**Work instructions**. In the data that follows, find the line with "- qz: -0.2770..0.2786"; transcribe it, every later line up to the one with "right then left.", and that line as well, exactly and with no others.

**Information provided**.
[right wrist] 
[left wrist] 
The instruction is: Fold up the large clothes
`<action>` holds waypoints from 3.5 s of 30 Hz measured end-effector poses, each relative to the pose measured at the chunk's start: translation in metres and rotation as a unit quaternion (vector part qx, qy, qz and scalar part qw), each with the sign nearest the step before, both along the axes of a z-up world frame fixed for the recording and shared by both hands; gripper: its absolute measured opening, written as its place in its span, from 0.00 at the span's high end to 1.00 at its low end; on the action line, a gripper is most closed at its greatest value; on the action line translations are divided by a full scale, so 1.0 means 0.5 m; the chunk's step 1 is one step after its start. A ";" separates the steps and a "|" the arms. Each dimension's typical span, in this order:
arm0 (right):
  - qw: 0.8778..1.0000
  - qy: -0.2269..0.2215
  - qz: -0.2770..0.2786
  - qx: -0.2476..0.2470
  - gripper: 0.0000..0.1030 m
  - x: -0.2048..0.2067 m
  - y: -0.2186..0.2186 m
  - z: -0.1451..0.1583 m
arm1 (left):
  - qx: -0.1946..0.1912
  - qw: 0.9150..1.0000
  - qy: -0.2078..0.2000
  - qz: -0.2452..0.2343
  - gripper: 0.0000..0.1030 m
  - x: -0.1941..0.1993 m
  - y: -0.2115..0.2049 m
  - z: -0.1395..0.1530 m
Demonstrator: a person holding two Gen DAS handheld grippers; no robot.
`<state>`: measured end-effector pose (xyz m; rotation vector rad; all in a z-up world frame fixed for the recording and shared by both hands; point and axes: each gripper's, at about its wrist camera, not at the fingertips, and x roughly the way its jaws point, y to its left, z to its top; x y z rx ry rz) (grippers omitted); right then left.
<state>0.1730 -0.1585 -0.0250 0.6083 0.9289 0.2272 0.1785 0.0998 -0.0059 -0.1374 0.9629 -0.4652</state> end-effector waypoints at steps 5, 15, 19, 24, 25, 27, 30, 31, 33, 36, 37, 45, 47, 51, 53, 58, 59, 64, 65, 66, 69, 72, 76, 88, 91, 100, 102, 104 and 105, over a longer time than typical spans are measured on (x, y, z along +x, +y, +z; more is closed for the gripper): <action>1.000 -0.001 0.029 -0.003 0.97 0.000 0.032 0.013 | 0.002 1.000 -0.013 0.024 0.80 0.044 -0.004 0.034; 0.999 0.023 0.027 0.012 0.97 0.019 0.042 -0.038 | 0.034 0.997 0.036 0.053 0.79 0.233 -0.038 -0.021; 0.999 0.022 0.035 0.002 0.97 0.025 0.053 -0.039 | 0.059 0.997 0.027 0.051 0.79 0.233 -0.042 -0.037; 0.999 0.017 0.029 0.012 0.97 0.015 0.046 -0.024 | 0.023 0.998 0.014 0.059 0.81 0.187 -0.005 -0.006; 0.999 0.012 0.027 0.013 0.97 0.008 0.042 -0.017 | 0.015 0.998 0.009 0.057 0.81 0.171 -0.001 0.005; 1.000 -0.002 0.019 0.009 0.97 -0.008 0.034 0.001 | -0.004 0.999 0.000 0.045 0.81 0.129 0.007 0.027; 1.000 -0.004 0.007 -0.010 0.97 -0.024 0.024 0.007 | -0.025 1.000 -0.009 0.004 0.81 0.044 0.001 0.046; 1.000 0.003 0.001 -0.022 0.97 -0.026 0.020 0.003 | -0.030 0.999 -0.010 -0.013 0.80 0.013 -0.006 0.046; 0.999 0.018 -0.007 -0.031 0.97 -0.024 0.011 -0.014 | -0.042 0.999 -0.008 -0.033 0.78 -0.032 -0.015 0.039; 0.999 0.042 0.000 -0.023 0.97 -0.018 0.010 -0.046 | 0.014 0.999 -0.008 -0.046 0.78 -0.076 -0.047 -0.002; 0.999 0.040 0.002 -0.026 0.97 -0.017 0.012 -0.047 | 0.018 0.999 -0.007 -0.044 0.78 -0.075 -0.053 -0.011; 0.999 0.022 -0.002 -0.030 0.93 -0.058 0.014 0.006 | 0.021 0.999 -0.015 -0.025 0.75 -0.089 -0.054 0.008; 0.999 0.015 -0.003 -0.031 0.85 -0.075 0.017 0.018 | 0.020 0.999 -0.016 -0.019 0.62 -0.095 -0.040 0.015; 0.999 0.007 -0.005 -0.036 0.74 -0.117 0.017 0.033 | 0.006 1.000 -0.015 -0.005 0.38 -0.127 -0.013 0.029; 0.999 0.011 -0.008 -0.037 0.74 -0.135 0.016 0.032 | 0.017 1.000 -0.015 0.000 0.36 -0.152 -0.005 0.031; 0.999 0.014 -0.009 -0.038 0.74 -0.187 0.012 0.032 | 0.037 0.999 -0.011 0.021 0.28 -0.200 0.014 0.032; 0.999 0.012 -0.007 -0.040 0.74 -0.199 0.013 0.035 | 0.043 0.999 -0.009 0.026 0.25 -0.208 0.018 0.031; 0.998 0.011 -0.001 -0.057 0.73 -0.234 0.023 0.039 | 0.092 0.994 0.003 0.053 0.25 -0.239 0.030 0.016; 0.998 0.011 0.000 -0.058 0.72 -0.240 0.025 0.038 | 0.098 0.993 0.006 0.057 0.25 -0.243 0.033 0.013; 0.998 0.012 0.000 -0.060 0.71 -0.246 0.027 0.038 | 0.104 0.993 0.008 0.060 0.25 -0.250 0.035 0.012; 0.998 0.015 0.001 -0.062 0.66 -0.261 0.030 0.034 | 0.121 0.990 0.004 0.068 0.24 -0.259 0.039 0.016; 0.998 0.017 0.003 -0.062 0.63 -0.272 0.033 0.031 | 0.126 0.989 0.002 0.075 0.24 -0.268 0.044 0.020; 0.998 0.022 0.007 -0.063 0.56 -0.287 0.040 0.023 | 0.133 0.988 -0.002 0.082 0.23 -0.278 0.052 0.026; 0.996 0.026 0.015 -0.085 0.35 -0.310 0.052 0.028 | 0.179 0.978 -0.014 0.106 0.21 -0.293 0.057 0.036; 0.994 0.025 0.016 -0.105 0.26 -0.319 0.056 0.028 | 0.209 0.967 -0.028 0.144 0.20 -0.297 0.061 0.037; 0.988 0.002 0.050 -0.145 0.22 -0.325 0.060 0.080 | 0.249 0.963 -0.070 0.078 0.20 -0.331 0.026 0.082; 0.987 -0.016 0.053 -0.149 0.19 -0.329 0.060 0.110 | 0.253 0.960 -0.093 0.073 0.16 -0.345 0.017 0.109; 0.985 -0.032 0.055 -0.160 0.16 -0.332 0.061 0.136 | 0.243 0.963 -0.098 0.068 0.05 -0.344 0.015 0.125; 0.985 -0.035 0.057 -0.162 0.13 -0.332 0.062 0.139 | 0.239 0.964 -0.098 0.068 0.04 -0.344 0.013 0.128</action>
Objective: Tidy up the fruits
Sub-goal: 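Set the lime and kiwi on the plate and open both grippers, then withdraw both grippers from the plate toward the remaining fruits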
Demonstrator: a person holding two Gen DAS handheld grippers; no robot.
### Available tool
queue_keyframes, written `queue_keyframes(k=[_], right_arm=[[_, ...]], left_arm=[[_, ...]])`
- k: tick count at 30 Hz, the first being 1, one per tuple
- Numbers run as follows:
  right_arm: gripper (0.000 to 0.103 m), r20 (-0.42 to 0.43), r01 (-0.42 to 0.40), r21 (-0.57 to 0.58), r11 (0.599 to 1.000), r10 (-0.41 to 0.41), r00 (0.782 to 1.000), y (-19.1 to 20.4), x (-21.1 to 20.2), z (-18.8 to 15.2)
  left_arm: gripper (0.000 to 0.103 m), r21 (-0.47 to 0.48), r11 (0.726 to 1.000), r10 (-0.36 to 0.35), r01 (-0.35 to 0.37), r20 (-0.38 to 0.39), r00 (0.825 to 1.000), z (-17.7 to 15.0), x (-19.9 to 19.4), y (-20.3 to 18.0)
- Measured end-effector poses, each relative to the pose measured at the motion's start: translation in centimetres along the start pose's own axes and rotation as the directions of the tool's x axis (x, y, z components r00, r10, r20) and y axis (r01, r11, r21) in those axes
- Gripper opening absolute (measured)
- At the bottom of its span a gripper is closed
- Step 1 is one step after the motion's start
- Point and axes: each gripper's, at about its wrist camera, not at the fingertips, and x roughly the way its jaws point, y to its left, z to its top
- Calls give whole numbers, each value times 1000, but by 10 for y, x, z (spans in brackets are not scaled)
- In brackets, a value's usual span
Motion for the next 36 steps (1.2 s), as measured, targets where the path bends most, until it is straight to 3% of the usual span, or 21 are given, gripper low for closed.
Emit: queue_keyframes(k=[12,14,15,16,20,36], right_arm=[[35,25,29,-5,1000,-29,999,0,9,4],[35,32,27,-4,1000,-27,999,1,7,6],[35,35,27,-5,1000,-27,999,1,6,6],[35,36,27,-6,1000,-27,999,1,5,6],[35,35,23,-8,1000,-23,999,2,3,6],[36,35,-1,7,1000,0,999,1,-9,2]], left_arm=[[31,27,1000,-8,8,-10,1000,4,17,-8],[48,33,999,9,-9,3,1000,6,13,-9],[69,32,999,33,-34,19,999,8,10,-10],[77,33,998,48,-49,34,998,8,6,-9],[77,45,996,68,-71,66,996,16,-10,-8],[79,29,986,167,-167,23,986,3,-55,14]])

**Task result**.
  - qz: -0.2770..0.2786
  - qx: -0.2476..0.2470
  - gripper: 0.0000..0.1030 m
  - x: -0.2048..0.2067 m
  - y: -0.2186..0.2186 m
  - z: -0.1451..0.1583 m
arm1 (left):
  - qx: -0.1946..0.1912
  - qw: 0.9150..1.0000
  - qy: -0.2078..0.2000
  - qz: -0.2452..0.2343
  - gripper: 0.0000..0.1030 m
  - x: -0.1941..0.1993 m
  - y: -0.2115..0.2049 m
  - z: -0.1395..0.1530 m
Demonstrator: a person holding two Gen DAS handheld grippers; no robot.
`<state>`: measured end-effector pose (xyz m; rotation vector rad; all in a z-up world frame fixed for the recording and shared by both hands; point and axes: each gripper's, at about its wrist camera, not at the fingertips, and x roughly the way its jaws point, y to its left, z to its top; x y z rx ry rz) (grippers omitted); right then left.

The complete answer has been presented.